◆ EXERCISE DIRECTIONS ◆
Write out again, exactly, the lines below starting at the one with "object at (258, 224): (2.21, -0.05, 0.87);" and ending at the one with "object at (237, 236): (1.93, -0.02, 1.03);".

[Source data]
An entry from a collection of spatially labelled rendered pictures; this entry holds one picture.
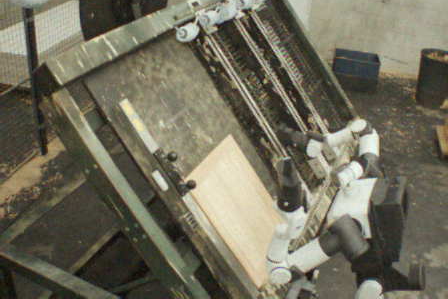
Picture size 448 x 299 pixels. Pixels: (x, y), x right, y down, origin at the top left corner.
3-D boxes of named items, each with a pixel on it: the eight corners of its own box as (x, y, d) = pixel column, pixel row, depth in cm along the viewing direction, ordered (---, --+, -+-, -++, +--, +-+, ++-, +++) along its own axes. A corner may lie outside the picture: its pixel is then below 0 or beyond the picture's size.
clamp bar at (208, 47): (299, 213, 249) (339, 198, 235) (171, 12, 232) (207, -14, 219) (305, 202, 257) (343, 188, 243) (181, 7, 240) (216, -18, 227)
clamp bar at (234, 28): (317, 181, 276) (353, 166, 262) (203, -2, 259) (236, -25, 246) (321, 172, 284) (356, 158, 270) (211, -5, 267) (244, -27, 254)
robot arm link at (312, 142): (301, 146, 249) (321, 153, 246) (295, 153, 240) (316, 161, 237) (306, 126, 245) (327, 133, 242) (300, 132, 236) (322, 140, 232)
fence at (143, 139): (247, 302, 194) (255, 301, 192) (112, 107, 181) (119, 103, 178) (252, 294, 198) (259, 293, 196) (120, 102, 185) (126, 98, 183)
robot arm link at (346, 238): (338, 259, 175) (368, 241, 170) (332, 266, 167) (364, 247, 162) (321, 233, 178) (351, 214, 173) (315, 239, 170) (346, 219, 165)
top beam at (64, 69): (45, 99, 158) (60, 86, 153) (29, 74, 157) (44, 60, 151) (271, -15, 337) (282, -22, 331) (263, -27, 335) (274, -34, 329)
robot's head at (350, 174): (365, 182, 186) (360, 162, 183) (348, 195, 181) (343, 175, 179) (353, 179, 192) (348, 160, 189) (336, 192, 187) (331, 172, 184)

* * *

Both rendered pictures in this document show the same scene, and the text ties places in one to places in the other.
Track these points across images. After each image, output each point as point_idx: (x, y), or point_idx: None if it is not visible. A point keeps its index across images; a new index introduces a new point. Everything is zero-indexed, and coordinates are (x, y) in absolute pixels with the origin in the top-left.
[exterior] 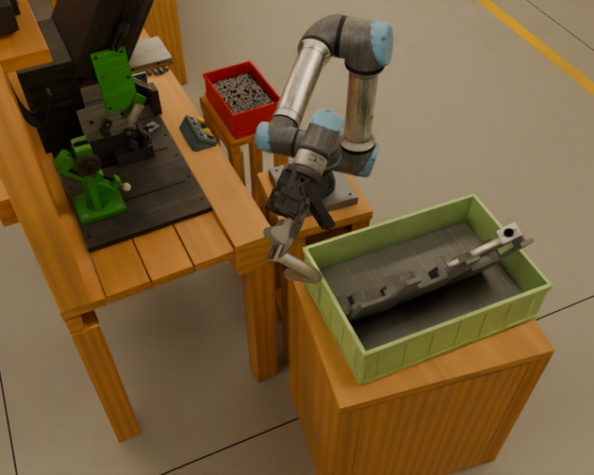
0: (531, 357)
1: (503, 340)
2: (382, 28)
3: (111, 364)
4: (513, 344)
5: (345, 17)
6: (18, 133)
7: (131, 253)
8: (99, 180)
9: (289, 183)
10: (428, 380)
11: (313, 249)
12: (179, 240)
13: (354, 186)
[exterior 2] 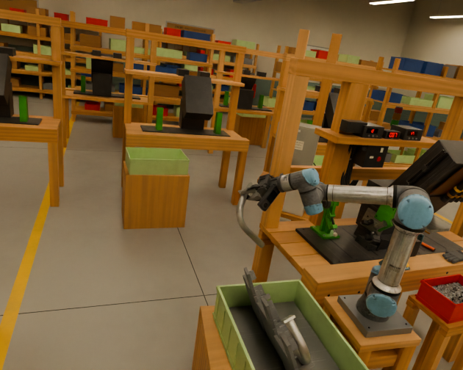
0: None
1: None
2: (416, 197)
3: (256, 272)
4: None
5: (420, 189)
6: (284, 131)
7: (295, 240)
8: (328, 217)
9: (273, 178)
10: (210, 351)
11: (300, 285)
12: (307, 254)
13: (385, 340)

* * *

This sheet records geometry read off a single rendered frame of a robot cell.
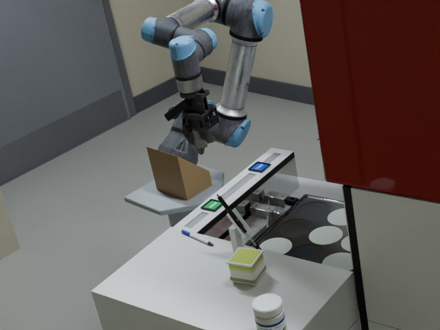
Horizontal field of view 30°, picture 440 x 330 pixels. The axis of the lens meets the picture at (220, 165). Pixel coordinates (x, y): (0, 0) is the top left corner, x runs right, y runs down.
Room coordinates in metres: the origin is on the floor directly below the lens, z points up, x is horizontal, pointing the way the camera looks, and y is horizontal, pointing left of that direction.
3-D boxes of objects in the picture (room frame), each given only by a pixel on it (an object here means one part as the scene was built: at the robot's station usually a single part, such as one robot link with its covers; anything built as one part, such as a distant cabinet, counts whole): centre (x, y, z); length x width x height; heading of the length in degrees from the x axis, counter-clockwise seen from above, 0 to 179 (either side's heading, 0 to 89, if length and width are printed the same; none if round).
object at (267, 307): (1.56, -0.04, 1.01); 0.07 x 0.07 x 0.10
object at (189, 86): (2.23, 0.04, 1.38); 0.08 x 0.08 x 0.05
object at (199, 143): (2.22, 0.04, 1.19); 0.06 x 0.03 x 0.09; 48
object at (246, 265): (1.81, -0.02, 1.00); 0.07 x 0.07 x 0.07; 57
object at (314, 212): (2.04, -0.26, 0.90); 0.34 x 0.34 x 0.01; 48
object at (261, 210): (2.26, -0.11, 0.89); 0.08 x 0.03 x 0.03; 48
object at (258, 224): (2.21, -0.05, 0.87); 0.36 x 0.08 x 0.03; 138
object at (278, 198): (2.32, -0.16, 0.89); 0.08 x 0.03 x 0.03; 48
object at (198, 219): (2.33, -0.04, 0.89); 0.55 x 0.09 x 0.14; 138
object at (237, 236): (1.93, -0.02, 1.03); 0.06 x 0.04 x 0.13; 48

◆ RESPONSE ◆
object at (258, 224): (2.21, -0.05, 0.87); 0.36 x 0.08 x 0.03; 138
object at (278, 198): (2.32, -0.16, 0.89); 0.08 x 0.03 x 0.03; 48
object at (198, 219): (2.33, -0.04, 0.89); 0.55 x 0.09 x 0.14; 138
object at (237, 236): (1.93, -0.02, 1.03); 0.06 x 0.04 x 0.13; 48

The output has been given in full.